As a former executive of one of the ‘Seven Sisters’, Mark Moody-Stuart is a surprising champion of corporate responsibility. Yet, there can be few
people who have wrestled with the issue of sustainability up-close more than Moody-Stuart. It was on his watch, that the Royal Dutch/Shell oil company was rocked by two high profile environmental controversies in 1995. These were the execution of Nigerian environmental activist Ken Saro-Wiwa and the Brent Spar oil platform controversy. In Responsible Leadership: Lessons from the Front Line of Sustainability and Ethics, Moody-Stuart provides a fascinating insiders view of these and many more events. At it’s heart though this memoir-come-manifesto addresses the responsibility of companies and their leaders when governments are incapable or unwilling to fulfil their responsibilities.
Responsible Leadership draws on Moody-Stuart’s 40 year experience of living in working in ten different countries and visiting a further thirty. Following a damascene moment in Indonesia, the book shows how Moody-Stuart’s sense of responsibility to shareholders expanded until it had subsumed all of the stakeholders in the company. The book shows how companies can work in coalitions with civil society to address problematic issues. Most importantly, how can companies embed values in their day to day operations across the world. The book describes and addresses the challenges for international companies operating in countries with weak, corrupt or pariah governments and how companies can maintain high standards, avoiding the pitfalls of corruption and complicity with human rights abuses. The book also deals with other controversial subjects such as the challenges of climate change for businesses based on fossil fuel production, remuneration policies and the growing wealth gap and even discusses the business model of not for profit organizations.
One of the joys of this book is the scope – a short section in the book discusses Syria, and how its political and economic situation could have turned out differently had the business engagement and development strategies he favours been followed. Unsurprisingly the former oilman does his fair share of name-dropping and the book includes many an anecdote including a ‘mental list of people who should be in jail’.

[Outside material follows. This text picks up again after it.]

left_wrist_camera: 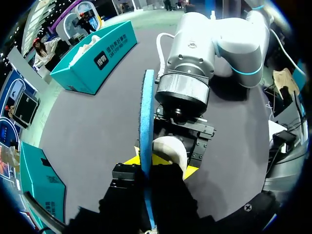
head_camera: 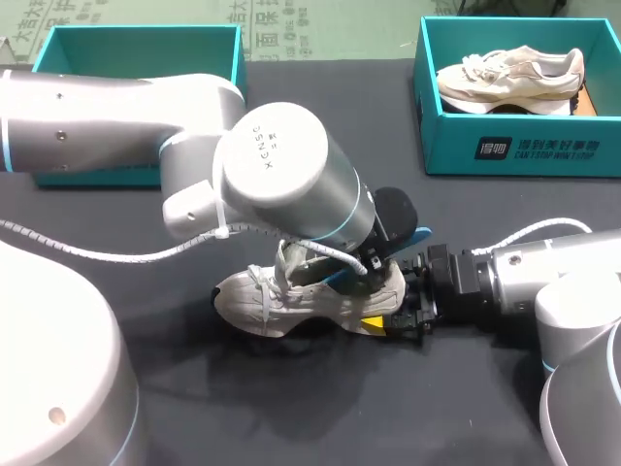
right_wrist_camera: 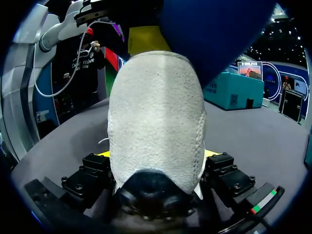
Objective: Take the shoe out of the shoebox, open the shoe tongue, remove and reinsert the insole, then place the shoe into the shoebox
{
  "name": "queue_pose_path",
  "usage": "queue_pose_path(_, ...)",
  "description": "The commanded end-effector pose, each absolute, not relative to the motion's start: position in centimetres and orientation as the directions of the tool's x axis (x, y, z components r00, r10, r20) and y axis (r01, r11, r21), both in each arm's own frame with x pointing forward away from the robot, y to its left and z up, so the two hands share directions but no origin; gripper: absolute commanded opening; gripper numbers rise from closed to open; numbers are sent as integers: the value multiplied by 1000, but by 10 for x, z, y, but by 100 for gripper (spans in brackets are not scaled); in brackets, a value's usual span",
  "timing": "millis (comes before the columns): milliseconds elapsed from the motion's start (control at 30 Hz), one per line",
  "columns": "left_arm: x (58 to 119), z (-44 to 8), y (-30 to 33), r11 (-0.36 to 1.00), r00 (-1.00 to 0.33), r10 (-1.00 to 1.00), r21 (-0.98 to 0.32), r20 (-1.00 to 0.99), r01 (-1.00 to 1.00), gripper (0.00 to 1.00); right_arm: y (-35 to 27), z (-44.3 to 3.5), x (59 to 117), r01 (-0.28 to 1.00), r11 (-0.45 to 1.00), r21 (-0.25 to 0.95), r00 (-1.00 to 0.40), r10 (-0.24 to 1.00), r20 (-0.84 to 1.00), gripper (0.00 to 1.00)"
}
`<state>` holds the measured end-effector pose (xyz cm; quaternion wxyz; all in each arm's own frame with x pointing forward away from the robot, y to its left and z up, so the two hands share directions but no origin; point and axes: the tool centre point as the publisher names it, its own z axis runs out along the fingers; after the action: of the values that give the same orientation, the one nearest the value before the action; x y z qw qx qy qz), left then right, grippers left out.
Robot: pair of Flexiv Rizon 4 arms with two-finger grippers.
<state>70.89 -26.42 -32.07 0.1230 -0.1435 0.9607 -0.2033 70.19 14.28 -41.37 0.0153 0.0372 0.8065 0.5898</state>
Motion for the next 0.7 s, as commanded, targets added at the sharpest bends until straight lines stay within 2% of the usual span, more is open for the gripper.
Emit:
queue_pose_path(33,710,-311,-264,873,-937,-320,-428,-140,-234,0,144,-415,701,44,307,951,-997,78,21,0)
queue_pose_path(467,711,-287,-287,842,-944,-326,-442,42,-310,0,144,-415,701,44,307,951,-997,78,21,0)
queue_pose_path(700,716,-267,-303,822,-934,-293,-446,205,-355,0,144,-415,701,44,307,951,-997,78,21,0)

What is striking is that Responsible Leadership shows that executives such as Moody-Stuart are not inherently the bogey men characterised by many activists and offers an alternative to the view that senior corporate leaders raison d’être is to maintain unsustainable business models. Indeed when sustainable solutions require a broad and collaboratory approach Responsible Leadership is a prescient addition to the debate. Controversial, but always frank, Moody-Stuart offers a fascinating insiders view of life at the sharp end of the sustainability.